Problem to solve
Return only those lines of the records below in which "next" appears.

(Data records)
....

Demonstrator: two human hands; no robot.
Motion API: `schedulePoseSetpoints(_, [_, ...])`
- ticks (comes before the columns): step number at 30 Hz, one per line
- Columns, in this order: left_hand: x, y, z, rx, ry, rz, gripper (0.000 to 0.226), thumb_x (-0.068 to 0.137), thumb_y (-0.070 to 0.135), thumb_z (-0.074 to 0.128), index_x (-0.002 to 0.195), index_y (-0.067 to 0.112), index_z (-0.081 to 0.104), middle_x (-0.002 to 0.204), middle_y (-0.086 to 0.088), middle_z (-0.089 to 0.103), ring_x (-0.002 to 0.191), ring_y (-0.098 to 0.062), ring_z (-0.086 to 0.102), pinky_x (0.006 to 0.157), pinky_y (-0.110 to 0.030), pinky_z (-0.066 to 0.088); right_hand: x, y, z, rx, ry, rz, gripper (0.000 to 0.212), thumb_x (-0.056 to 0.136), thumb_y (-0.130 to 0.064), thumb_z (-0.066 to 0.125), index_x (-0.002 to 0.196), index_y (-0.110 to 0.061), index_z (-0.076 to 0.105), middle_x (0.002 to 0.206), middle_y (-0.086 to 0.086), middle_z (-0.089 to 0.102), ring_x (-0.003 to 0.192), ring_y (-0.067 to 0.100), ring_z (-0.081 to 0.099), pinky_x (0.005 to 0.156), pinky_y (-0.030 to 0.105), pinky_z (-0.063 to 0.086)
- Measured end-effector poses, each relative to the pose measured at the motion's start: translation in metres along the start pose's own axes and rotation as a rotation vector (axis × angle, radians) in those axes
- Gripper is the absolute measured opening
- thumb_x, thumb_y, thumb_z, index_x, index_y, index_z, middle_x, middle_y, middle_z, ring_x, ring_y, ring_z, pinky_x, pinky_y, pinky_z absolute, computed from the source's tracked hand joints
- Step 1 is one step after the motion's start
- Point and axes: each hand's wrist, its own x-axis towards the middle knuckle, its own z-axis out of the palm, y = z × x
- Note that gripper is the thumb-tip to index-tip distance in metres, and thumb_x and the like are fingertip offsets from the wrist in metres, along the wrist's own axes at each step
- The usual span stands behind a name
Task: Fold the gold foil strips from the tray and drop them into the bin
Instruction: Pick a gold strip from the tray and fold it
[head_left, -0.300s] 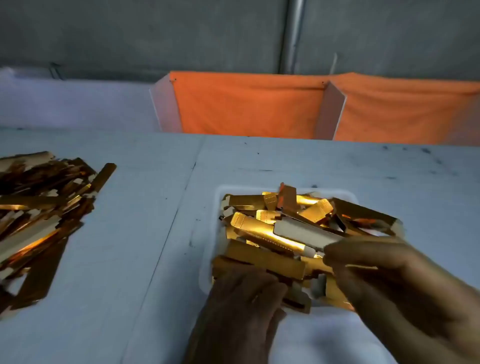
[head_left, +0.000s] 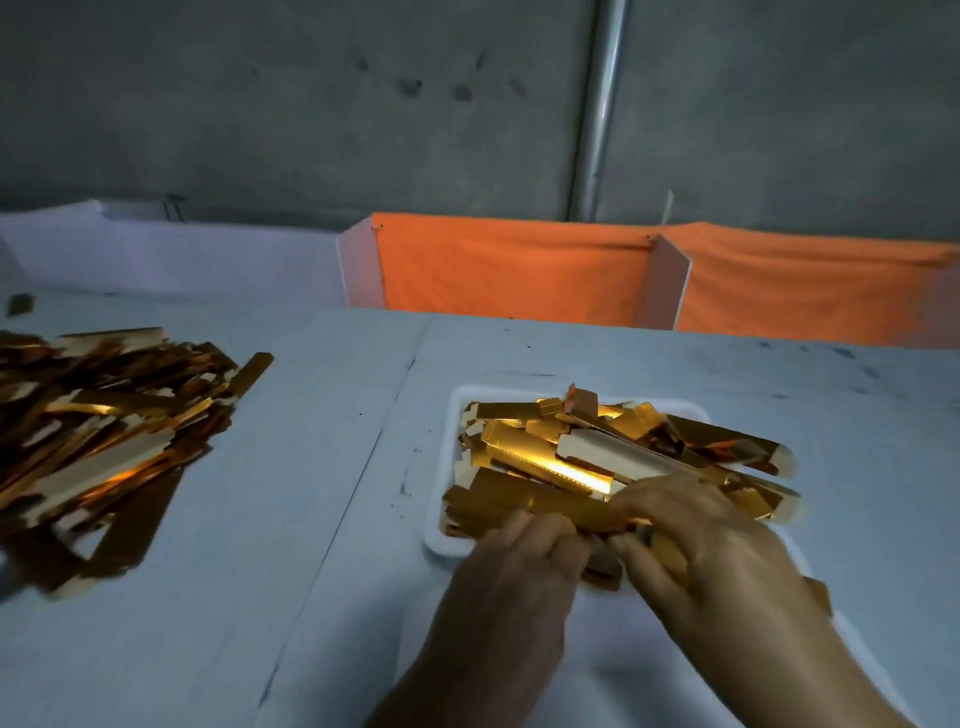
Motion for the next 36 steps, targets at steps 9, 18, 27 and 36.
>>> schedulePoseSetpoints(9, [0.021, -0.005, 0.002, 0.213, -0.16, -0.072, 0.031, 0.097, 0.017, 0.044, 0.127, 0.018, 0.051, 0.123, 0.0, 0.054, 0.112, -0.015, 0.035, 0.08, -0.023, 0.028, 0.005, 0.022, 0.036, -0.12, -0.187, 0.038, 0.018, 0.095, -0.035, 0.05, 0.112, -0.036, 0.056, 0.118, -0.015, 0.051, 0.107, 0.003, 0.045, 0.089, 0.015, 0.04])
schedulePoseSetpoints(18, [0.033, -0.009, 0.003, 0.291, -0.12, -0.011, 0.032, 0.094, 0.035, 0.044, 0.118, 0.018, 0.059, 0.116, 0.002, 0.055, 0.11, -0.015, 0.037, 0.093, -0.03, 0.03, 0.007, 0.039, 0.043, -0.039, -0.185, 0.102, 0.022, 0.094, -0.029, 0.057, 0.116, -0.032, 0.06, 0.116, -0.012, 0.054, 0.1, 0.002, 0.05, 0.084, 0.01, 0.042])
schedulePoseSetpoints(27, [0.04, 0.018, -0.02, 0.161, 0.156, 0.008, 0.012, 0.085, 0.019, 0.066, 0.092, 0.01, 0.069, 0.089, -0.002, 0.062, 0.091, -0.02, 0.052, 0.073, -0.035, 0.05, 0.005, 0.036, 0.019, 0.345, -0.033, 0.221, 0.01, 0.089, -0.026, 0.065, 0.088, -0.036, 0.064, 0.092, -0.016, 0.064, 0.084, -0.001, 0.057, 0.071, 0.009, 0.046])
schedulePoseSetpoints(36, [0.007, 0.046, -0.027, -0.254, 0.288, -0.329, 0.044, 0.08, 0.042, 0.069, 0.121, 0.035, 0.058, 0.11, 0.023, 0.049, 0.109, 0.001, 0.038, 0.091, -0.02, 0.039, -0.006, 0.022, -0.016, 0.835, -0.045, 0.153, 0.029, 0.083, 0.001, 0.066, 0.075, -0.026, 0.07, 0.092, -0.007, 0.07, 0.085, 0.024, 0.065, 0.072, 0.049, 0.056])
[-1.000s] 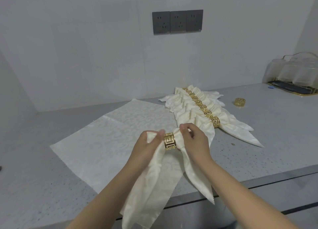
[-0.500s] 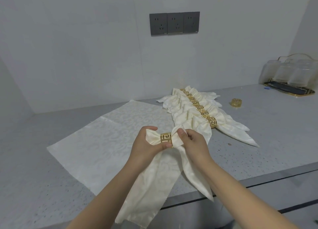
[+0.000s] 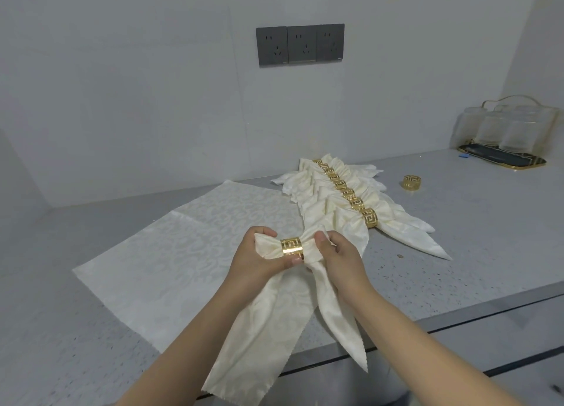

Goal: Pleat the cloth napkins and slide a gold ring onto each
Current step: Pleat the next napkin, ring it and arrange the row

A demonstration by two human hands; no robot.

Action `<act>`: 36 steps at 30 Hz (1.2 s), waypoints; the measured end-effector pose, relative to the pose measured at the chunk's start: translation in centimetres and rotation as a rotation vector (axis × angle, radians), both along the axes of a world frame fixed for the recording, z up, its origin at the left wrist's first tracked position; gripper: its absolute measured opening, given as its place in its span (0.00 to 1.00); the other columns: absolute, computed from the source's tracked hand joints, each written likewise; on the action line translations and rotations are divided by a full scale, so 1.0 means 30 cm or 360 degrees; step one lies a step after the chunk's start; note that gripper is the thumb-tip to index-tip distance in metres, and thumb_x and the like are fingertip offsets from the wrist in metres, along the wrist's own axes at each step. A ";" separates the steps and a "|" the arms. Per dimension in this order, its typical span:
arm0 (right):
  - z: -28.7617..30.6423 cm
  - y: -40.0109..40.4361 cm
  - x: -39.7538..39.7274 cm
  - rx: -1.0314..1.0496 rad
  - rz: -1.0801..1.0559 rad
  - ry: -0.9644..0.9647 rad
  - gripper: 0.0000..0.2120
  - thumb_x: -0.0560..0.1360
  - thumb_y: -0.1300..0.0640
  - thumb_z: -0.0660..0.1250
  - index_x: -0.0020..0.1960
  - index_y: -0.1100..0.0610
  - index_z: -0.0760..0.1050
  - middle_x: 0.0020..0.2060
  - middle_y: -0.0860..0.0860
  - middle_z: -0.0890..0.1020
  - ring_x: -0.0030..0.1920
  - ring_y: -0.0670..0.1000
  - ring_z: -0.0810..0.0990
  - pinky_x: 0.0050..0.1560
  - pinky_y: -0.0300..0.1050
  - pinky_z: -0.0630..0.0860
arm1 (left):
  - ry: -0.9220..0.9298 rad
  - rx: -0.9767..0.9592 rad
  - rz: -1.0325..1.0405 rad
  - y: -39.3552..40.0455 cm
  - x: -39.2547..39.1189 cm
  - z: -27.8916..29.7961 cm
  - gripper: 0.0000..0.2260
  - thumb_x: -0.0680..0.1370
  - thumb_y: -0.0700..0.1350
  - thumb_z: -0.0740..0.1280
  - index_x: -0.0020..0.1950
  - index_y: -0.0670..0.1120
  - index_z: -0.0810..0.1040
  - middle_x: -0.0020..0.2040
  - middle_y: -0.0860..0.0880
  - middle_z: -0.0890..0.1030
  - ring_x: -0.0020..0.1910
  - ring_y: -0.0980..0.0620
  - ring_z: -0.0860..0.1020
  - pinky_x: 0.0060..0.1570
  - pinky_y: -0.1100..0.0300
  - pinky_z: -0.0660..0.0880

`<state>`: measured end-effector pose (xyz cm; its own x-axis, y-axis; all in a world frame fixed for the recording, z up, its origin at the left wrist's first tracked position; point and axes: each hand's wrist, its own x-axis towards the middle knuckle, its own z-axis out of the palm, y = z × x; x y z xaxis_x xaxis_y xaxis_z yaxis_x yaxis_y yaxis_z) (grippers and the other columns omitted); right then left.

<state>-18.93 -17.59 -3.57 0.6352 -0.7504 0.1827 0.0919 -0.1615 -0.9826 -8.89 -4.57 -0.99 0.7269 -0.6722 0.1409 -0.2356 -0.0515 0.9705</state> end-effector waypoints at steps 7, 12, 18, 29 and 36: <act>-0.004 -0.026 -0.025 0.0081 -0.0010 0.0048 0.17 0.78 0.47 0.63 0.43 0.60 0.79 0.38 0.58 0.83 0.40 0.58 0.82 0.45 0.50 0.77 | 0.0081 0.0076 -0.0105 -0.007 -0.002 0.004 0.24 0.67 0.45 0.78 0.59 0.52 0.72 0.52 0.50 0.80 0.45 0.58 0.79 0.38 0.69 0.74; 0.054 -0.110 -0.105 -0.0064 -0.0223 0.0082 0.20 0.77 0.46 0.64 0.39 0.63 0.77 0.34 0.59 0.80 0.36 0.57 0.78 0.40 0.50 0.74 | 0.0150 0.0246 -0.0185 -0.099 -0.028 0.020 0.16 0.76 0.59 0.65 0.61 0.55 0.73 0.56 0.52 0.79 0.51 0.55 0.79 0.50 0.60 0.75; 0.058 -0.289 -0.170 -0.0274 -0.0373 0.0292 0.23 0.78 0.47 0.63 0.36 0.67 0.74 0.30 0.56 0.75 0.34 0.49 0.71 0.37 0.44 0.64 | 0.0075 0.0227 -0.0032 -0.260 -0.048 0.004 0.09 0.77 0.48 0.68 0.54 0.47 0.76 0.48 0.49 0.80 0.43 0.52 0.78 0.40 0.61 0.71; 0.030 -0.591 -0.204 -0.0403 -0.0677 0.0598 0.10 0.74 0.48 0.69 0.44 0.56 0.76 0.37 0.49 0.79 0.39 0.50 0.76 0.37 0.43 0.68 | -0.0050 0.0250 0.0189 -0.562 -0.132 -0.038 0.08 0.73 0.46 0.73 0.48 0.47 0.77 0.37 0.56 0.77 0.38 0.58 0.75 0.36 0.69 0.68; -0.030 -0.635 -0.164 -0.0444 -0.0618 0.0777 0.10 0.76 0.49 0.66 0.49 0.56 0.78 0.40 0.48 0.79 0.43 0.50 0.76 0.42 0.42 0.67 | -0.0118 0.0320 0.0294 -0.621 -0.112 -0.107 0.09 0.73 0.46 0.73 0.49 0.44 0.78 0.42 0.51 0.79 0.40 0.56 0.76 0.38 0.67 0.67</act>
<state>-23.87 -36.62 -4.48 0.3880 -0.9071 0.1634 -0.4669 -0.3463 -0.8137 -12.26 -23.20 -4.21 0.8324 -0.5490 0.0755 -0.2743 -0.2898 0.9169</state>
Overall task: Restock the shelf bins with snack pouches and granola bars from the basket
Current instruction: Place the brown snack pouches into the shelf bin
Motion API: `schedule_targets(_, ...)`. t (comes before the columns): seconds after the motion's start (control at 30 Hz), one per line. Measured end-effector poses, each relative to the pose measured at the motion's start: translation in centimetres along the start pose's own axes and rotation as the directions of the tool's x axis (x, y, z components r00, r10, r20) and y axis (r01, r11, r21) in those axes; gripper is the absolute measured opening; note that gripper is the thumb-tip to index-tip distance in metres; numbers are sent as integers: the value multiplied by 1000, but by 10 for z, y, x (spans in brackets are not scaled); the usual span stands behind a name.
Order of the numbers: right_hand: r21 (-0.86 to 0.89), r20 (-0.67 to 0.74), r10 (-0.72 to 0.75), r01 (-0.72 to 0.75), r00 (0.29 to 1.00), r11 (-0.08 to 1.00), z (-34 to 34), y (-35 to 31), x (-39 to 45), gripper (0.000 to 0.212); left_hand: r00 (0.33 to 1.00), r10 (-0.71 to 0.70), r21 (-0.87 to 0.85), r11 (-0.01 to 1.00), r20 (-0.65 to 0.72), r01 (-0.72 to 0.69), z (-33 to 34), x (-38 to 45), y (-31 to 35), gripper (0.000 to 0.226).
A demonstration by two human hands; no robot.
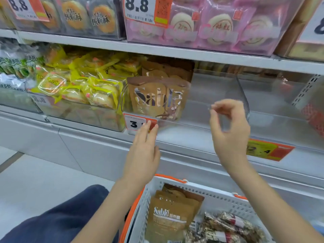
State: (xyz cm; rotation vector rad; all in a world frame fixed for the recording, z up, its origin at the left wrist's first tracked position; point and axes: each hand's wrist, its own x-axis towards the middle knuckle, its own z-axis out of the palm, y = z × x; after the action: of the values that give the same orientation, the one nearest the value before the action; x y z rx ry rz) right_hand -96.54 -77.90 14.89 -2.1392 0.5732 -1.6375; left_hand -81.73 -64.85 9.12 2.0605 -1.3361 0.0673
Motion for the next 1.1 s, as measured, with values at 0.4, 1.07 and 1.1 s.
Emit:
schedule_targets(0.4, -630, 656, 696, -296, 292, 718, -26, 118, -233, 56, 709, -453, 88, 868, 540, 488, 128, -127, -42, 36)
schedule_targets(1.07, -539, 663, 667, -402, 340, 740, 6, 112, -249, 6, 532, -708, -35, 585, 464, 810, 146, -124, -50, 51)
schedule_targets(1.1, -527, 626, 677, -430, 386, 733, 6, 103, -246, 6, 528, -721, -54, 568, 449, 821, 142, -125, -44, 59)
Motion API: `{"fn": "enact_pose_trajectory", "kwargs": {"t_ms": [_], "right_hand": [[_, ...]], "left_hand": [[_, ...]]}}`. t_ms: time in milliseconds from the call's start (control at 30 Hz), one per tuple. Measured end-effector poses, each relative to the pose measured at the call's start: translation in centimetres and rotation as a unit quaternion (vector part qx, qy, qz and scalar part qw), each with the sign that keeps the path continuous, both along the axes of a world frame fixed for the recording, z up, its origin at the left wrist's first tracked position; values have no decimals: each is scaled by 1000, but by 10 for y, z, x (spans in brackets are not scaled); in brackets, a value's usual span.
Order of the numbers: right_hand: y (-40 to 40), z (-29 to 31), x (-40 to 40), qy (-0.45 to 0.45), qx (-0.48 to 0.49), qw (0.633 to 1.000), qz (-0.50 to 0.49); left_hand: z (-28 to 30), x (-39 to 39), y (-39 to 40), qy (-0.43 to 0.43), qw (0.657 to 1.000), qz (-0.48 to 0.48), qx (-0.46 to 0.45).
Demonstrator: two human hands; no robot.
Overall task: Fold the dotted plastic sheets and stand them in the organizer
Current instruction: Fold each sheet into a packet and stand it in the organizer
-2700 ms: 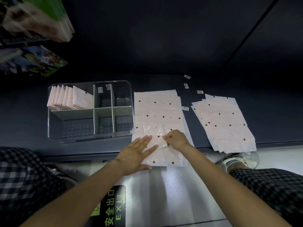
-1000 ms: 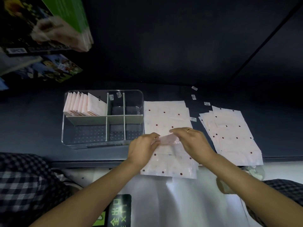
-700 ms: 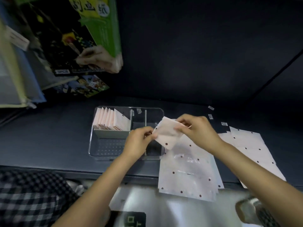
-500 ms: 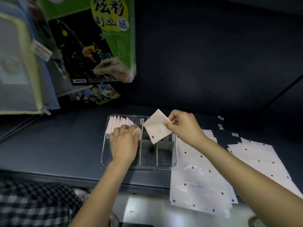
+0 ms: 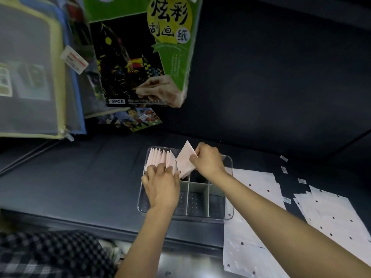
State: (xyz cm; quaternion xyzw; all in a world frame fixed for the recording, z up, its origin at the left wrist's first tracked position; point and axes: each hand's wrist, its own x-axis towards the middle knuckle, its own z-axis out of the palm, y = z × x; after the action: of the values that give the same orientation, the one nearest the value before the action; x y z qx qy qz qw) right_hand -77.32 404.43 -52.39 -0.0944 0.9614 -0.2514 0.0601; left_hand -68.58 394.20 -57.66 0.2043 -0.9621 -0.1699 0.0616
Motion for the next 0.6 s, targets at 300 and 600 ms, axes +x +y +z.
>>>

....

Response area
Motion for the next 36 steps, targets at steps 9, 18, 27 and 36.
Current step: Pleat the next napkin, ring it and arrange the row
Motion for the next 1.1 s, as measured, with values at 0.4, 1.07 and 1.1 s.
Motion for the next 0.6 s, targets at 300 and 600 ms, axes +x +y +z.

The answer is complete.